## Exercise goal
Copy all lines below containing "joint".

** Opening Recorded information block **

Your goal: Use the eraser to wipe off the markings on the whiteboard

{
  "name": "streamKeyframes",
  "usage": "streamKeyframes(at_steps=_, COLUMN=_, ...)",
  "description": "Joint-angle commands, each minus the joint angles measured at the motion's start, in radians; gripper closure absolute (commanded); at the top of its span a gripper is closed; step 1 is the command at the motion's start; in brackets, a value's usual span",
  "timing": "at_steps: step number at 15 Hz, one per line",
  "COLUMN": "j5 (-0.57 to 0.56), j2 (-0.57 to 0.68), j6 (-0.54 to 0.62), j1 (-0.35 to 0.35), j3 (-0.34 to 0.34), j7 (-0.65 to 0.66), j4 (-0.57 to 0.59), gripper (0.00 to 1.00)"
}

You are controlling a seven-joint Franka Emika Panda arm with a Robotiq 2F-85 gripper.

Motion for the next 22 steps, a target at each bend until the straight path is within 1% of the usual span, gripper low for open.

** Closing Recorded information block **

## Result of the exercise
  "description": "Joint-angle commands, each minus the joint angles measured at the motion's start, in radians; gripper closure absolute (commanded); at the top of its span a gripper is closed; step 1 is the command at the motion's start; in brackets, a value's usual span",
You are controlling a seven-joint Franka Emika Panda arm with a Robotiq 2F-85 gripper.

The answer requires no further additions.